Wahid ruled the skies till he was gunned down by mysterious hands. Joseph has done considerable research to conclude that there is more than meets the eye in the rise and fall of the Malayali entrepreneur whose biggest failure was that he did not cultivate any party other than the Congress and any leader other than Rajiv Gandhi. He has come up with enough evidence to suggest that the dark hands of a fly-by-night operator who has been ruling the Indian skies from London are behind his murder. Alas, the Indian state does not have the necessary will to bring him to book.

Naresh Goyal of JetAirways had a meteoric rise in life like Wahid. He had the ruthlessness of planting a Damodaran in the upper echelons of East West to guide Wahid from one blunder to another. Despite all the evidences of his alleged links with the underworld, he had little problem in getting clearances for his pet projects. Not even the "man of steel" LK Advani as Home Minister could do a thing against him despite the intelligence agencies under him reporting about his dalliances with the underworld. Today he stays in London insulated from the Indian laws.

On the land where Wahid wanted to build a house stands the 6,000-square feet, three-storied house of cricketer Sachin Tendulkar. Joseph narrates how successive civil aviation ministers did everything possible to scuttle the growth of Air India and help operators like Goyal. Joseph highlights a new phenomenon in Indian politics -- businessmen becoming MPs and using the status to promote their business. VIjay Mallya who owes billions of rupees to a consortium of Indian banks left the country on the strength of his diplomatic passport he obtained by virtue of being a Rajya Sabha member. Nobody bothers about the conflict of interest of such members.

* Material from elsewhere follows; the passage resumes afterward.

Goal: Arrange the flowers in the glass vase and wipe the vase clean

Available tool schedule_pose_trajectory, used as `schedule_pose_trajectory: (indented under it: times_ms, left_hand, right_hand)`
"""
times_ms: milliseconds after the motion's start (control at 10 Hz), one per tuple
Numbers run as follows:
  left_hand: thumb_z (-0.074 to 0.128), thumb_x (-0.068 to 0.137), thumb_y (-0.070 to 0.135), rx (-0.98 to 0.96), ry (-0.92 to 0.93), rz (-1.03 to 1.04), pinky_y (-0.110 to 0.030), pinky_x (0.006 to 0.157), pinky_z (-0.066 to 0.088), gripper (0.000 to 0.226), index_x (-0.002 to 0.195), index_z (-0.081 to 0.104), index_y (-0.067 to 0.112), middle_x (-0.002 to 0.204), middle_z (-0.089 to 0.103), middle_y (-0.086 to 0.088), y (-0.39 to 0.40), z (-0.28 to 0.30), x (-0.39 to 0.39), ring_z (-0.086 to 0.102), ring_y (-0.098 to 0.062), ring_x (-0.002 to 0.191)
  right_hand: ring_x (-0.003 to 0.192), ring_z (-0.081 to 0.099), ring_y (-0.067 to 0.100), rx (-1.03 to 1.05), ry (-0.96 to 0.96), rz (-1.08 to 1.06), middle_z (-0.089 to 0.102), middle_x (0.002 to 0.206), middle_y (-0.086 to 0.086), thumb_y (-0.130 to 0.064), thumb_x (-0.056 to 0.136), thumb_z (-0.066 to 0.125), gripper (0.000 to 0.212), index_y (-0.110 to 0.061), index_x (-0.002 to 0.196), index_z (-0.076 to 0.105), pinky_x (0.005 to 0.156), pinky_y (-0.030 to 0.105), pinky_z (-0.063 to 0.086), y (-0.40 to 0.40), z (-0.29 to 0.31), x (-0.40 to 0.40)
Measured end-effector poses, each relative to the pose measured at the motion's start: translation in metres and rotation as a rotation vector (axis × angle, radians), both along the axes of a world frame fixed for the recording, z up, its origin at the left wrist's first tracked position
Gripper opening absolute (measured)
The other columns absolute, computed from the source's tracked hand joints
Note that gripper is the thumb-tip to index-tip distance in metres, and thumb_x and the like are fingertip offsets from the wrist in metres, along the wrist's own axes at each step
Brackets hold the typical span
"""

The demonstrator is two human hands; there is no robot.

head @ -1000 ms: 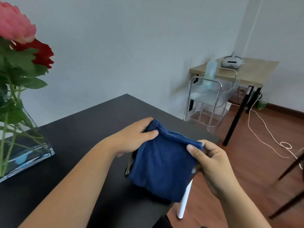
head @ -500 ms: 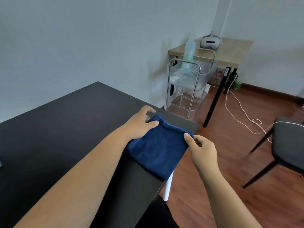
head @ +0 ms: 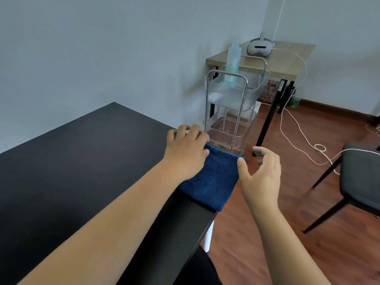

In his private capacity, Arun Jaitley gave his legal opinion to the Tata group. "In that opinion, he harshly criticised the UPA government's move to levy a higher royalty from the Tatas for extracting coal". When coal allocations became a scandal, he was the loudest in attacking the government. Of course, his private opinion did not find its way into the media. His colleague Ravi Shankar Prasad is another who sells his opinion as a lawyer and takes a contrarian stand as a minister. Abhishek Singhvi of the Congress also does the same.

Once the company Vedanta approached Pratichi (India) Trust of which I was Director with a proposal. It would provide free cooked meal to the students of the Pratichi School in Odisha. We refused the offer and continued to provide mid-day meals at our own cost. When I read about Vedanta owner Anil Agarwal's visit to his alma mater at Patna and his broken promises, I realised how our children would have ended up getting nothing from Vedanta.

I remember Raigarh in Chhattisgarh as the place where I once paid Rs 10 to its erstwhile ruler who was in a penurious condition when he stretched his hands to me soon after I took a picture of his palace. It is here that Navin Jindal's family made their billions by extracting mineral resource in wanton disregard of all ecological considerations. Yet, he wears his patriotism on his sleeves by erecting large national flags as at Rajiv Chowk in Delhi.

A House for Mr Biswas is the title of VS Naipaul's book. In the chapter A House for Mr Ambani, Joseph narrates the story of the 300,000-sq feet house where Mukesh Ambani, his wife and three children live. Called Antilla, it has "only 27 floors because of the extra-high ceilings; in a standard construction, it would have had 60 floors". What many do not know is that the building is situated on a waqaf land where an orphanage once functioned. It was obtained through deceit.

Recently, Ambani had the guts to use Modi's picture in a company advertisement. That was when many had the doubt whether the Indian state had become India Incorporated led by the likes of Ambani and Adani. Joseph's book may make the reader desolate but what else can be expected when the author seeks to give a mirror image of the nation? The book reminds me of three things that cannot be long hidden: the sun, the moon and the truth.